**ACTIVITY:**
Copy each line of the entries that contains the word "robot".

**LISTED RECORDS:**
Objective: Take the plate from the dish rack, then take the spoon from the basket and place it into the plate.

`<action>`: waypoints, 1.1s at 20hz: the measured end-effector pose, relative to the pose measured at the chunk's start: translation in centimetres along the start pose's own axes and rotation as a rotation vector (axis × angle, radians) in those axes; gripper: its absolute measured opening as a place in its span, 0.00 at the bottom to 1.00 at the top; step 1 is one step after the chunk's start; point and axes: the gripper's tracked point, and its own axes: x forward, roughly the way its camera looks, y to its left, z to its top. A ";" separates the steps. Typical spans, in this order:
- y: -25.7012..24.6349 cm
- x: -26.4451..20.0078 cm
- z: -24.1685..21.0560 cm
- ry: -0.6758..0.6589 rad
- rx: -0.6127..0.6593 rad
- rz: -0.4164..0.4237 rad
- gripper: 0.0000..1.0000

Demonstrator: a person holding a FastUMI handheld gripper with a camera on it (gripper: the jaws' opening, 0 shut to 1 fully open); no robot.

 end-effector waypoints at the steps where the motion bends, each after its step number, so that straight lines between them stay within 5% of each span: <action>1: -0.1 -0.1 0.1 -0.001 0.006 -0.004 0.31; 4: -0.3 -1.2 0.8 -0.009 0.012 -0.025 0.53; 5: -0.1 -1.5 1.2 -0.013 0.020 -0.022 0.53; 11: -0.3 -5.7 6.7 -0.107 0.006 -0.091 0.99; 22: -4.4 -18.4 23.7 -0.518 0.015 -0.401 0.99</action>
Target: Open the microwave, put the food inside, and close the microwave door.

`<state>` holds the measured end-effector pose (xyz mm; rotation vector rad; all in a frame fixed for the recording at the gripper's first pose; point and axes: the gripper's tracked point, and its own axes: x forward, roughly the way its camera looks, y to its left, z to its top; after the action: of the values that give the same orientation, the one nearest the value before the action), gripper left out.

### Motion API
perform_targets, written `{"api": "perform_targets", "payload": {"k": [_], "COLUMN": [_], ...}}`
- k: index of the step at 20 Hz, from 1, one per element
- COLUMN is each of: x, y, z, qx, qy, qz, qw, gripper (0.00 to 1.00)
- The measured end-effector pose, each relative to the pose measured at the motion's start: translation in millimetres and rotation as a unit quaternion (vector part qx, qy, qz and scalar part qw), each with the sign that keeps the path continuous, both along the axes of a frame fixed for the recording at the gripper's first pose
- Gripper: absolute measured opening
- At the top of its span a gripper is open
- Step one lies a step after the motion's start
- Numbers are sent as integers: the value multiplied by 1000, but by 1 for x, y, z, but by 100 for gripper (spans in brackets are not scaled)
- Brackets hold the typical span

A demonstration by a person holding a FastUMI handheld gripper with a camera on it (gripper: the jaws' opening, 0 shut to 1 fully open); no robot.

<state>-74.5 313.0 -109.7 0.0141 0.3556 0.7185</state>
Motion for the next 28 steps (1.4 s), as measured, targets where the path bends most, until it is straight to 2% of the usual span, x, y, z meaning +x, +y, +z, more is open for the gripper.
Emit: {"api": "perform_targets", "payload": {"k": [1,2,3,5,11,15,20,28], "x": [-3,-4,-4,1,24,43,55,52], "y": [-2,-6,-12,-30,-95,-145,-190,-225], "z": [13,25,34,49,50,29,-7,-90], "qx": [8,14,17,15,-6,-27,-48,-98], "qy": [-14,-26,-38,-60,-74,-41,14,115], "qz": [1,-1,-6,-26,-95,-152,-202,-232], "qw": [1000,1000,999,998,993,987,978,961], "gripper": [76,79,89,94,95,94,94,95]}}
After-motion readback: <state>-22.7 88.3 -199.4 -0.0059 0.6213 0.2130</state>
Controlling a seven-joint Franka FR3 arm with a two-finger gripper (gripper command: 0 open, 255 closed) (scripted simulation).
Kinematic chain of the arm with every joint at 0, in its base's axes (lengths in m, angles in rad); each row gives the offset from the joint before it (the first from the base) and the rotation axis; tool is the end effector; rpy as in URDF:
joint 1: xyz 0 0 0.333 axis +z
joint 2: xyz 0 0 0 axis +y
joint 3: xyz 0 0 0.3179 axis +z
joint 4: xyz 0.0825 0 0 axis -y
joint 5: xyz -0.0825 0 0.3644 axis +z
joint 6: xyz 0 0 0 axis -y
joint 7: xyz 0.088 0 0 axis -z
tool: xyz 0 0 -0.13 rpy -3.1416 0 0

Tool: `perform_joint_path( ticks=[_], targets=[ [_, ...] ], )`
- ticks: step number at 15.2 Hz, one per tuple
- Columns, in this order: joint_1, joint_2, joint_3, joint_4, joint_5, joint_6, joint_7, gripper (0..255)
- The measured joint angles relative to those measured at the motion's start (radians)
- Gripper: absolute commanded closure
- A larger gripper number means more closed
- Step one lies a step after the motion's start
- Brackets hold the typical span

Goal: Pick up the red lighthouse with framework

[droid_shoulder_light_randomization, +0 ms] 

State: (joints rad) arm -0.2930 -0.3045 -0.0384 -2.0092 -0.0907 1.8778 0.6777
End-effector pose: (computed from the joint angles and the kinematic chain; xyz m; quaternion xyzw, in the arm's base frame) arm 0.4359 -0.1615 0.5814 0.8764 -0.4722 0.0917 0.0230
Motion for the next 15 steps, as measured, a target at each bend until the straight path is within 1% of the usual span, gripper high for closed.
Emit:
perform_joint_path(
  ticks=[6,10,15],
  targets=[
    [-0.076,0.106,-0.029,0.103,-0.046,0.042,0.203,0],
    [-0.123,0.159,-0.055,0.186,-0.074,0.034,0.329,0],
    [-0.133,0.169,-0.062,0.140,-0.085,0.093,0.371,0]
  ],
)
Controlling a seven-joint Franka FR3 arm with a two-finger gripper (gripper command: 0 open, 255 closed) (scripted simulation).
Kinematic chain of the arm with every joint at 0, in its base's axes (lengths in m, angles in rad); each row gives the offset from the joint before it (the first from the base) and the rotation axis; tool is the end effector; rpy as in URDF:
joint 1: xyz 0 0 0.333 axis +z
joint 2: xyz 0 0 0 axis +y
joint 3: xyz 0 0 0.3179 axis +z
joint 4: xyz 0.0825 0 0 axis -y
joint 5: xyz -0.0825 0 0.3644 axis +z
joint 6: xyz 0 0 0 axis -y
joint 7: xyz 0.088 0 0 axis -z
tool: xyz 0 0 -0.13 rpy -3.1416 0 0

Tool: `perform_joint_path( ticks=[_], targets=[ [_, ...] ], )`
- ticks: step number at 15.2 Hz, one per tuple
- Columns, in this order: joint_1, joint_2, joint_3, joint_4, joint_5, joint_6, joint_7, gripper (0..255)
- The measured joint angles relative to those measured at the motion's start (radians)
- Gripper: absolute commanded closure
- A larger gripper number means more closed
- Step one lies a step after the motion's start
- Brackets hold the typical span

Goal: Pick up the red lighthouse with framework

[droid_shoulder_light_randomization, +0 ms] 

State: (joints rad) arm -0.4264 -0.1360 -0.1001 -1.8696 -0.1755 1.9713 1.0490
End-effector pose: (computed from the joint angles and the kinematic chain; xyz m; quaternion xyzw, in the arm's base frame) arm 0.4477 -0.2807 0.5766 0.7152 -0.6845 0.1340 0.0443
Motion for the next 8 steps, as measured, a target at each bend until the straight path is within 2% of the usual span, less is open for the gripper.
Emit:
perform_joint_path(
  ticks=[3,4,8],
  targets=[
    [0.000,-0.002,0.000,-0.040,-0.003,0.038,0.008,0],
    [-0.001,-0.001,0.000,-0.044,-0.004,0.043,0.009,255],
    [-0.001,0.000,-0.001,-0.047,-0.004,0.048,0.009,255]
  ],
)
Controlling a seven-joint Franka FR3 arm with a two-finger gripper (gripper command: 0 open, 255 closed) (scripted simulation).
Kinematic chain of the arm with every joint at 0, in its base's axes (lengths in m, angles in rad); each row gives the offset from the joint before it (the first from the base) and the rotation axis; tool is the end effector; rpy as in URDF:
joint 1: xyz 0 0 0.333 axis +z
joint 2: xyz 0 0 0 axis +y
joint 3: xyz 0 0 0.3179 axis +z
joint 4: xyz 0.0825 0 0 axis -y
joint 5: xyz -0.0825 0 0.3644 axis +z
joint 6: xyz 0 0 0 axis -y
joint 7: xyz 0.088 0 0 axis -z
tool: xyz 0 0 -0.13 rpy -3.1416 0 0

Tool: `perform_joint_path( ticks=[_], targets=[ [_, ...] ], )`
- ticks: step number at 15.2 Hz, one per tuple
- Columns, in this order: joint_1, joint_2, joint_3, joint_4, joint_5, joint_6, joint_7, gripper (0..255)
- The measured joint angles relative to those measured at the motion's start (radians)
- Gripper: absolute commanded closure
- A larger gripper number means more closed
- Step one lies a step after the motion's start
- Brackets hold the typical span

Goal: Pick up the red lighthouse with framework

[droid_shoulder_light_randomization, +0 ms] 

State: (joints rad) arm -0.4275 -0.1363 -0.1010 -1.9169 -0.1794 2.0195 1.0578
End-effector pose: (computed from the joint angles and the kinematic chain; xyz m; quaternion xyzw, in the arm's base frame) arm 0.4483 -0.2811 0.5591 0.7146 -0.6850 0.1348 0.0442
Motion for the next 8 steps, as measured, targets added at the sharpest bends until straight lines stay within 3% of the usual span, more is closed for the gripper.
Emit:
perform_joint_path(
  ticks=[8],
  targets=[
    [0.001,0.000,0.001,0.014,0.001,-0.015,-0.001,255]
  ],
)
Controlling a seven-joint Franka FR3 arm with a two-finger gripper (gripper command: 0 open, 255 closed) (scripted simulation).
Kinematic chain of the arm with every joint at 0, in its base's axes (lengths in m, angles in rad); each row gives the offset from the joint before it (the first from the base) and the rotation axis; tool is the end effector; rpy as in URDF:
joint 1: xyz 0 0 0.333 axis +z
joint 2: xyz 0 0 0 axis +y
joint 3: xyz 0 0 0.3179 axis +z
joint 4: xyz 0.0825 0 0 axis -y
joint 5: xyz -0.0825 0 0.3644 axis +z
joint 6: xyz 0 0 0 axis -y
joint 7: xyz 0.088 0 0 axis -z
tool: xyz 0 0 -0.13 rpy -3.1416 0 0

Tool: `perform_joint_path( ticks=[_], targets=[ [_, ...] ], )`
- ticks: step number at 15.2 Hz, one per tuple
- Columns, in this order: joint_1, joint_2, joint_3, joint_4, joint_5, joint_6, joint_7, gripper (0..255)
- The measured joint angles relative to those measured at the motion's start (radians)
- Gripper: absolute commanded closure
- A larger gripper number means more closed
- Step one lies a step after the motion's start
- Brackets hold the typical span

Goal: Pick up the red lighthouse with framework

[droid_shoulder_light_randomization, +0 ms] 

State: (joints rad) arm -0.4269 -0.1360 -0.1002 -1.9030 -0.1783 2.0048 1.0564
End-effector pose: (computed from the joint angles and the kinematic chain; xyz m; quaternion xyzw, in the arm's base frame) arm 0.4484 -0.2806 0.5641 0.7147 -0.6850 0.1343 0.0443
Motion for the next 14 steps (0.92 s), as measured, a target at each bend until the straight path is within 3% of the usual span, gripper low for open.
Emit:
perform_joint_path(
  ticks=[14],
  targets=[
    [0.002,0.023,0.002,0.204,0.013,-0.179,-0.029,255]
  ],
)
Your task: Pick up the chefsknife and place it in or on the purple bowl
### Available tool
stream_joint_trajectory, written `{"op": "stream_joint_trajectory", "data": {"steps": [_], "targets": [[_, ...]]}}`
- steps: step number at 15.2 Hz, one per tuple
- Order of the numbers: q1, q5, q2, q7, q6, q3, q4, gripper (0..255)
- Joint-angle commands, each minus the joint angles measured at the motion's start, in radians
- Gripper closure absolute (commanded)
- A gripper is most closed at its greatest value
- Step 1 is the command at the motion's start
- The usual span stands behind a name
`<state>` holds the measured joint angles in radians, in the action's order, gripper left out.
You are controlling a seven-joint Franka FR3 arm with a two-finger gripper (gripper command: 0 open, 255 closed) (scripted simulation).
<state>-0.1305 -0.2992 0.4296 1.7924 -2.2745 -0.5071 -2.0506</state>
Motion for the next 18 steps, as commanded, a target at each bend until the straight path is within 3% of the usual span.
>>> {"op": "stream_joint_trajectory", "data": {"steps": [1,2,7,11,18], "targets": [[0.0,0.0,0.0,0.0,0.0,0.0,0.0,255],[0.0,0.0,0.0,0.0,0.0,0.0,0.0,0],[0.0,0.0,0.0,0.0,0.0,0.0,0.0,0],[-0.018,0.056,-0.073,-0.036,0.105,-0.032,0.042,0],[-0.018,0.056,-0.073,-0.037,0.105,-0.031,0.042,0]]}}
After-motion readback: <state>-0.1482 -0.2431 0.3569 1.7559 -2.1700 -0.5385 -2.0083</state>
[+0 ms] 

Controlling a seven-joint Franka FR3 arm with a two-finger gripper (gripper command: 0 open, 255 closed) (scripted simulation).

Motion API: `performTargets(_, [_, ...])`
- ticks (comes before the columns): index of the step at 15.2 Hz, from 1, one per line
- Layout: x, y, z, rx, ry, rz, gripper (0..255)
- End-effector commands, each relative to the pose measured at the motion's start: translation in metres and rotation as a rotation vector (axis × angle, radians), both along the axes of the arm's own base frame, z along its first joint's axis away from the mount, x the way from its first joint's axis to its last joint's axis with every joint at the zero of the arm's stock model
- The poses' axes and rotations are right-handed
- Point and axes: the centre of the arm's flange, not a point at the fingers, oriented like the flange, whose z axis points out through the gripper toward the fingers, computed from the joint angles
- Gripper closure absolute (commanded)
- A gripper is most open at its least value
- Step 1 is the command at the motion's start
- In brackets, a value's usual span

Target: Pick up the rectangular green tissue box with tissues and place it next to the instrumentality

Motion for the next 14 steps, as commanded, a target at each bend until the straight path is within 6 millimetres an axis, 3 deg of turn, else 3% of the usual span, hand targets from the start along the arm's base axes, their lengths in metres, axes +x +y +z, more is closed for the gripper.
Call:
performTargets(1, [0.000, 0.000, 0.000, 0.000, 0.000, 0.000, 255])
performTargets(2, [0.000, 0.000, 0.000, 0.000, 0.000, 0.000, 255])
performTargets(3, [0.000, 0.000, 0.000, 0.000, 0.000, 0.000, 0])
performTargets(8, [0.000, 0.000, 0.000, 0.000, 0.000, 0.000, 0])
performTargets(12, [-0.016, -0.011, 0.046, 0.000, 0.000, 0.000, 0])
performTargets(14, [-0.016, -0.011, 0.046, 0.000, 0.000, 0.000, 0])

**COMPLETED EXERCISE:**
Demonstrator: a person holding a FastUMI handheld gripper with a camera on it (gripper: the jaws' opening, 0 shut to 1 fully open); no robot.
A demonstration by a person holding a FastUMI handheld gripper with a camera on it (gripper: the jaws' opening, 0 shut to 1 fully open); no robot.

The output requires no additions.